START PROVIDED DATA

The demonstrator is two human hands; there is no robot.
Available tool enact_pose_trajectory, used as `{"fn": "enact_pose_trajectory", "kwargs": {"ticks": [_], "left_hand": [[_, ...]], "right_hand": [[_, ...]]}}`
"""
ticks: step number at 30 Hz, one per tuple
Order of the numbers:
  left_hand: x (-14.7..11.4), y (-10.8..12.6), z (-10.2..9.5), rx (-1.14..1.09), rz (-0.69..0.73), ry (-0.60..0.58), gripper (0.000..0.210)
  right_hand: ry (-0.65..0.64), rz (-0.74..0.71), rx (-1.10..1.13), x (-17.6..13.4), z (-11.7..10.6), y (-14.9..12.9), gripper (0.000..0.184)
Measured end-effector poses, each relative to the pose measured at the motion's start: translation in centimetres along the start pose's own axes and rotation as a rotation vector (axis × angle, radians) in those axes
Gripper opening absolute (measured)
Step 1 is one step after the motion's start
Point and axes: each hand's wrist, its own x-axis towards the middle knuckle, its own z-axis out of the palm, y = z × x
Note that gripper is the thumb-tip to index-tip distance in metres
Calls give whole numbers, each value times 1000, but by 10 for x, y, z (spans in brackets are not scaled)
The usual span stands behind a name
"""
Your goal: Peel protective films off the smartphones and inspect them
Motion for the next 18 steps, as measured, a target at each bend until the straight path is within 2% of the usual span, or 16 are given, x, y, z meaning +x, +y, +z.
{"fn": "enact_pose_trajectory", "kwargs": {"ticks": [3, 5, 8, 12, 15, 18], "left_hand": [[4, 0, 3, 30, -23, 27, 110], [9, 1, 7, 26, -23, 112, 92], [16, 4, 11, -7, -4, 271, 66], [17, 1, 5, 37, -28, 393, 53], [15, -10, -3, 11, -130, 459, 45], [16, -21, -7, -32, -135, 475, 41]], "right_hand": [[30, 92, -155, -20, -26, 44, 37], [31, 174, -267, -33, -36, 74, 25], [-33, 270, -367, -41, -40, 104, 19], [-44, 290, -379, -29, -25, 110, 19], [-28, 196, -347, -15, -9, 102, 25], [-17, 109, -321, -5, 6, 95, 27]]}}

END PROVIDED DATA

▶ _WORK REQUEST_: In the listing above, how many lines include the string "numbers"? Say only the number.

▶ _ANSWER TO THIS TASK_: 2